1 of 2. A for sale sign sits outside a house in Miami Beach, October 22, 2009.

Credit: Reuters/Carlos Barria

NEW YORK | Tue Oct 27, 2009 4:14pm EDT

NEW YORK (Reuters) - The gains in U.S. home prices in recent months may not be sustainable and increases in some areas of the country appear to be in "bubble territory," an economist known for his property market expertise said on Tuesday.

Robert Shiller, an economics professor at Yale University and co-developer of Standard and Poor's S&P/Case-Shiller Home Price Indices, told Reuters Television he does not give quantitative forecasts on where home prices are headed but is concerned about the recent pace of increases.

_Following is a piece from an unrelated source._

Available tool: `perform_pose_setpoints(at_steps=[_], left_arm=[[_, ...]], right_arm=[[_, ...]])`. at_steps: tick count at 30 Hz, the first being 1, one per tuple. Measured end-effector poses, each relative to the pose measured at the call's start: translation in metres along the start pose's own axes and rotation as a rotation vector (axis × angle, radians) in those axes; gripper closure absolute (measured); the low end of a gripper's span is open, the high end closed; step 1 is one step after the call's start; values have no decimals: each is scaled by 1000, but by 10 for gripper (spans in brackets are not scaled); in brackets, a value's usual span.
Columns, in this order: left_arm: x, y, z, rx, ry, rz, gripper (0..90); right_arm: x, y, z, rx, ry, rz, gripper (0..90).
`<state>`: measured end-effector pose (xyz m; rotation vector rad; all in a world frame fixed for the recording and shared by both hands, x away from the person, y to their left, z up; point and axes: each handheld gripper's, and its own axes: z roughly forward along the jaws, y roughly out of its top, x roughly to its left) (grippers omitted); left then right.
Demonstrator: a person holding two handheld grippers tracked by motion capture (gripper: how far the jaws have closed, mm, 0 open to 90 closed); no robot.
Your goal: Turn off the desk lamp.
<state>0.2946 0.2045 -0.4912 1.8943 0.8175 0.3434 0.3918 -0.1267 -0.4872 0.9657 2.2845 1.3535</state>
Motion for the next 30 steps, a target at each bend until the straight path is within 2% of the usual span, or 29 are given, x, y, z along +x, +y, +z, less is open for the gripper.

Home prices in certain areas, such as Minneapolis and San Francisco, have risen by double-digits over a mere four months, and if viewed on an annualized basis, they look like they are in "bubble territory," Shiller said.

"It is a time of great uncertainty," he said.

U.S. home prices in August rose for the fourth straight month. The Standard & Poor's/Case-Shiller composite index of home prices in 20 metropolitan areas rose 1.2 percent in August from July, topping the estimate of a 0.7 percent rise according to in a Reuters poll.

"The prominent fact that we are seeing with this data is that home prices are just zipping up," Shiller said.

"It is entirely possible that even with the bad news we are getting, home prices could start a major increase," he said.

Prices in the top 10 U.S. metropolitan areas gained 1.3 percent in August after a 1.7 percent rise the previous month, according to the S&P composite index.

Shiller said he does not agree with analysts who believe that rising unemployment will hurt home prices. The U.S. jobless rate reached a 26-year high of 9.8 percent in September.

"It is unlikely that we will have the major, colossal bubble we had a few years ago, but even in the Great Depression real home prices were rising with the unemployment rate above 12 percent," he said. "Just because we have high unemployment does not mean the stock market cannot boom and the housing market cannot boom.

"What happens from here will depend on people's animal spirits and speculative impulses," Shiller said.